If I was packing bags of boilies now I know I’d find it darn sight more rewarding, mentally, than stacking washing powders at a supermarket, and I’d give it that little bit extra every day.

So where do the lucky people earning an angling living, basic or otherwise, actually come from now?

I looked around people I know in the media and promotion side – on mags, websites and at manufacturers. The lucky few came straight from college on very low starting wages. Others moved from the fisheries world (only some – Sparsholt College etc give no automatic leaving pass into a fishing job). Some switched from non-angling media, or studied some kind of media course, building a portfolio of credible work beyond “head-down, no-smile” snapshots of 20s and 30s carp.

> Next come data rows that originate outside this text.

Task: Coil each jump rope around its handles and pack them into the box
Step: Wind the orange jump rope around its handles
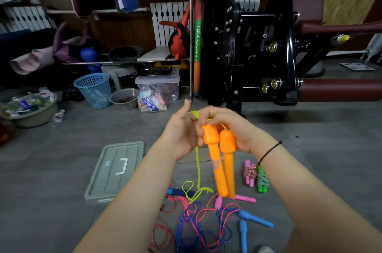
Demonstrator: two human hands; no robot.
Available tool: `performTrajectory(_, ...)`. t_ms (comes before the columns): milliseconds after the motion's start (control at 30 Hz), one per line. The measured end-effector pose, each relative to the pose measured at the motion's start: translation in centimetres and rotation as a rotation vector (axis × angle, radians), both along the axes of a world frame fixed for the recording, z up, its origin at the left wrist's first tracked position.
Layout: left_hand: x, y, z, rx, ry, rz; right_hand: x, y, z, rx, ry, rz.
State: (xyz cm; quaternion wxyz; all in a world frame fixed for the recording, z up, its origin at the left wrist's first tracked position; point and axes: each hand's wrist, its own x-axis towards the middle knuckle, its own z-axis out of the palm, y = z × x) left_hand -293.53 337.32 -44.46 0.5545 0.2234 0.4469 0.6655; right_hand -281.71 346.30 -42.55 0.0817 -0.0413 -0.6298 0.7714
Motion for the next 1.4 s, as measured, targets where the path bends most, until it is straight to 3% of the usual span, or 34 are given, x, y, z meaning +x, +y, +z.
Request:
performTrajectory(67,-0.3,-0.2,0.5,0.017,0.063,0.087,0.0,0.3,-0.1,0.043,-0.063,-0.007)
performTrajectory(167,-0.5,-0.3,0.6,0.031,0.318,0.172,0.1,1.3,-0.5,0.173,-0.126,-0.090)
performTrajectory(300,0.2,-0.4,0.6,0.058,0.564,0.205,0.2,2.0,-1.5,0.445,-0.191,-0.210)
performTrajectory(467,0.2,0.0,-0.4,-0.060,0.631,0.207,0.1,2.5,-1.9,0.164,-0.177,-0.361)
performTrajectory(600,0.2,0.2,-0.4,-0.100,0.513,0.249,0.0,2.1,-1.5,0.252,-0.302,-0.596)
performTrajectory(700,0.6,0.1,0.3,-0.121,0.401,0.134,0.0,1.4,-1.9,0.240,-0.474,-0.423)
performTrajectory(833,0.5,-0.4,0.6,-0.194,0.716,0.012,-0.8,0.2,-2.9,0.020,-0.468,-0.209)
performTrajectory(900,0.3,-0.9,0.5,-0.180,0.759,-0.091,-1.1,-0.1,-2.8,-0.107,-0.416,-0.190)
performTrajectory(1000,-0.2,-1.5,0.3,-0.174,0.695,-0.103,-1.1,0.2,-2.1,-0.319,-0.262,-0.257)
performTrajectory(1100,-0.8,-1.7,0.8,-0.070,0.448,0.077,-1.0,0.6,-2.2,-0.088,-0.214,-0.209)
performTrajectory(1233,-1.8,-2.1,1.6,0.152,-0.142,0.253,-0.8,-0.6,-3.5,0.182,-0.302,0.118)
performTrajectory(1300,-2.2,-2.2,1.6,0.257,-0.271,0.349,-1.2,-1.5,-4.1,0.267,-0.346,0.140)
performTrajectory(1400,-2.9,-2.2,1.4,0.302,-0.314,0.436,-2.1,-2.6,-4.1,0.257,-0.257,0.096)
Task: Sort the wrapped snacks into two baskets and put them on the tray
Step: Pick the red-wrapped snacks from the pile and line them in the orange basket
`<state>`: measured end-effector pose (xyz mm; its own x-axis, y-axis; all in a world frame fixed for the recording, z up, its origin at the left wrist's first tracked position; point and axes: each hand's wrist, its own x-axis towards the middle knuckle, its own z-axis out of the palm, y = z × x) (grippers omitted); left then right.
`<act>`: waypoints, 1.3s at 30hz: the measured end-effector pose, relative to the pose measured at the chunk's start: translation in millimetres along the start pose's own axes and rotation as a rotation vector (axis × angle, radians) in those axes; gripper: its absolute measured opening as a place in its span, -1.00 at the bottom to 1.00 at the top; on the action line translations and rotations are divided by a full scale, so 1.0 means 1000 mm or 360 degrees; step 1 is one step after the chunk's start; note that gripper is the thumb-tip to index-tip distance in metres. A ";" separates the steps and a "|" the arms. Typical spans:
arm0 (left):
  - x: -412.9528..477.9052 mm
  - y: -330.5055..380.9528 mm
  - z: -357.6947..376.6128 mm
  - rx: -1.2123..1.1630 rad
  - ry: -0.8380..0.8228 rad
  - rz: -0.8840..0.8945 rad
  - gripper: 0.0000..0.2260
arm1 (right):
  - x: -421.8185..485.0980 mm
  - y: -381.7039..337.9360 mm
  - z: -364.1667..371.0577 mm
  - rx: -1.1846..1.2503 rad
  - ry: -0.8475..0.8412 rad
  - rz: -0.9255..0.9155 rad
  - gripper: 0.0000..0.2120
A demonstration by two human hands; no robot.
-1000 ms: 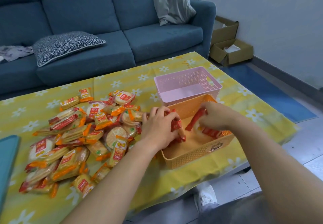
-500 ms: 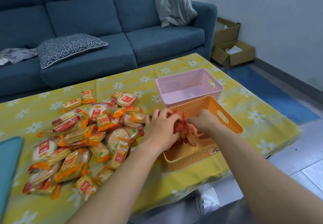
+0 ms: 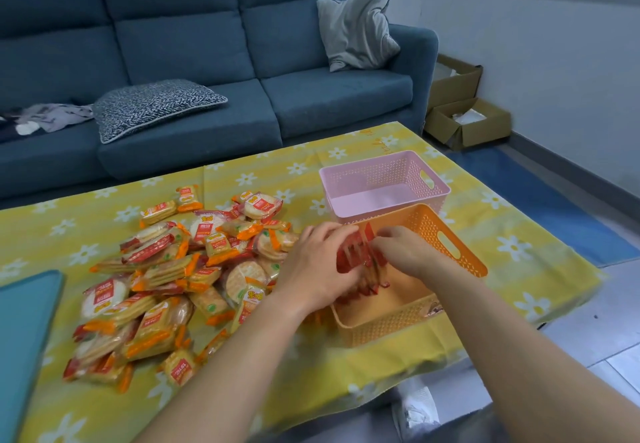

Whenever AM have advertised for a job (rarely as staff tend to stick around) most applicants brag about their angling results, as if that’s the thing to prove your worth as a potential employee. It isn’t.

Work experience pupils taken in by the Mail have, touch wood, all realized that building their CV with unpaid shifts, doing whatever is asked, and doing it willingly, is the way to get on. Ask questions – don’t be afraid to sound stupid. Learn from mistakes. Give it your all.

If this blog sounds discouraging, don’t let it be. Working in angling is fun, ever-changing, so often rewarding in ways money cannot buy, and it is not an impossible aim. There will always be an opportunity going somewhere for the keenest and most talented.

Sincere good luck if getting into the angling game is your goal.